Here we go, step one, from the northwest corner of your graph paper 24 square by 24 square box, go east 15 squares and make a dot. From the northwest corner again, go south 17 squares and make a dot. From the northwest corner again, go east 10 squares and then go south 16 squares and make a dot, now draw lines between this dot and the first two dots. This is your Live room.

Step two: from the southwest corner of your 24 by 24 square box, go north 6 squares and make a dot. From the southwest corner again go east 10 squares and make a dot. From the southwest corner again go north 7 squares and then go east 9 squares and make a dot, now draw lines between this dot and the first two dots. This is your Iso room.

At this point you will have the trapaziod interiors of both your Live and Iso rooms with a 1 foot wall between them.

Step three: from the southeast corner of your 24 square by 24 square box, go west 13 squares and make a dot. From that dot go north 8 squares and make a dot. draw a line between those two dots, that is your wall between the Iso and Control rooms. From the southeast corner again go north 8 squares and make a dot. Go another 8 squares north and go west 2 1/2 squares and make a dot, draw a line between those two dots. From the southeast corner again, go north 16 squares and then west 10 1/2 squares and make a dot, draw lines between this dot and the ends of the prior two lines. You now have the shape of your Control room (per rough dimensions) of your last posted drawing with a 1 foot wall between the Live and Control rooms. The big change here is that you have a one segment splay Control room wall instead of your drawn 2 segement.

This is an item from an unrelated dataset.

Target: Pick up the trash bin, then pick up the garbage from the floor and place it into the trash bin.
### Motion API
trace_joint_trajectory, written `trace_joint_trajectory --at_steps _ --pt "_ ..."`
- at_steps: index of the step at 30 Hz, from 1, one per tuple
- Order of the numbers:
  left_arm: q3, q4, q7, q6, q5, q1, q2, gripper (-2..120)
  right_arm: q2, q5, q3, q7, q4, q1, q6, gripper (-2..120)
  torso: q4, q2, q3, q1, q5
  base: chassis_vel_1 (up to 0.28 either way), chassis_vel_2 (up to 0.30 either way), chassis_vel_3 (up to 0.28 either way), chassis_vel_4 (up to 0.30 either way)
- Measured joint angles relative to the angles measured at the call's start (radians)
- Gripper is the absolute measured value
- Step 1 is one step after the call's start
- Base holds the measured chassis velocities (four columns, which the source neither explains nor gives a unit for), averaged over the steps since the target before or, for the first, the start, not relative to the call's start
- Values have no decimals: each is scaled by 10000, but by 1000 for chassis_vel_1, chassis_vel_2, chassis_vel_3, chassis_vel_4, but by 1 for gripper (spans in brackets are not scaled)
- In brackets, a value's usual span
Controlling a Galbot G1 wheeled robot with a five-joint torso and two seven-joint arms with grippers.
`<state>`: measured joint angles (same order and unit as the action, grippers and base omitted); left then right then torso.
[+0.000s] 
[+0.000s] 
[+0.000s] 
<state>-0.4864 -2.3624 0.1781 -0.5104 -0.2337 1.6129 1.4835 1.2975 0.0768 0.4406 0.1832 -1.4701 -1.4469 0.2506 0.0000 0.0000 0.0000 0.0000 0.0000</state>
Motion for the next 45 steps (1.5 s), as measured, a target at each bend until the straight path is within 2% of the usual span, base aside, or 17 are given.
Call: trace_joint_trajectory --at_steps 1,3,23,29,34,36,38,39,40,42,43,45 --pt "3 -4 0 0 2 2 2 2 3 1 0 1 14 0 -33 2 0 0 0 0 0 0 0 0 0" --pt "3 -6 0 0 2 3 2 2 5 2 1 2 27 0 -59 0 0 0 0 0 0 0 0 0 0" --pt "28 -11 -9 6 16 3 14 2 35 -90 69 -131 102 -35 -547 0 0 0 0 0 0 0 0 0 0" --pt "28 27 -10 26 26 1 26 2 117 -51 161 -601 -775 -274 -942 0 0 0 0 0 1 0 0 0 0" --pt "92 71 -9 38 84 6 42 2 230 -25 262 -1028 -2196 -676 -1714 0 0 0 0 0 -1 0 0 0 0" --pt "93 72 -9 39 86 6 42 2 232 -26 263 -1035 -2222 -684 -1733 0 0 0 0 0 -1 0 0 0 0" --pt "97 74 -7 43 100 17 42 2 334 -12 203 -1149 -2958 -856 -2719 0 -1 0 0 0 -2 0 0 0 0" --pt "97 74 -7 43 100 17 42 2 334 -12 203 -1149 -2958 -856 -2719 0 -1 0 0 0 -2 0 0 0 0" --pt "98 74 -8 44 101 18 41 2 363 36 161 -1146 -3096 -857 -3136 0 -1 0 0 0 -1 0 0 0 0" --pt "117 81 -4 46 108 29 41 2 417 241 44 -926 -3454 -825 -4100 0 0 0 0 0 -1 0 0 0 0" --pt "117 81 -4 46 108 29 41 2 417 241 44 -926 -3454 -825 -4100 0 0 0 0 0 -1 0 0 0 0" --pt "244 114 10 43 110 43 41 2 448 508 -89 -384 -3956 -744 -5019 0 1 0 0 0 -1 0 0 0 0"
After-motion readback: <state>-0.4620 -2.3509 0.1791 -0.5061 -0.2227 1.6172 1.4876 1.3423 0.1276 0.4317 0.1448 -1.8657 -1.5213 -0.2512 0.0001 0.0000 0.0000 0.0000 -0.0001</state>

You can see by now that the remaining space in the northeast corner is for your HVAC and Bathroom (I know you drew it in the southwest corner, just flip/rotate what I've draw and it can be there). Put a 6 inch wall (1/2 square thickness) between the Live room/Bath and then the Control room/Bath.

Step four: From the northeast corner of your 24 by 24 square box go west 4 squares and make a dot. From that dot go south 4 squares and make a dot, draw a line between the dots. From the northeast corner again go west 4 1/2 squares and make a dot. From that dot go south 4 squares and make a dot, draw a line between the dots. You now have a 1/2 square (6") wall between the HVAC-computers room in the northeast corner and the Bathroom just to the west of it. Extend this wall straight south to the Control room with a 3' louvered door swinging into the bathroom and against the south wall. You can alternately use a 3' bifold louvered door hinged on the south. The HVAC needs a 3 foot door opening to get equipment in/out and needs room air for safety, the computers throw off heat too, hence a louvered door. You will put the toilet on the north wall of the Bathroom and the sink in the southwest corner of Bathroom (allowing for the HVAC door to fully swing open). You will put a 3 ' solid door in the west wall of the bathroom and have that swing into the northeast corner of the Live room with probably the hinged side at least 1 1/2 feet from the north wall. This will allow a clear path to the HVAC room and will leave space for bass trapping material in the northeast corner of the Live room.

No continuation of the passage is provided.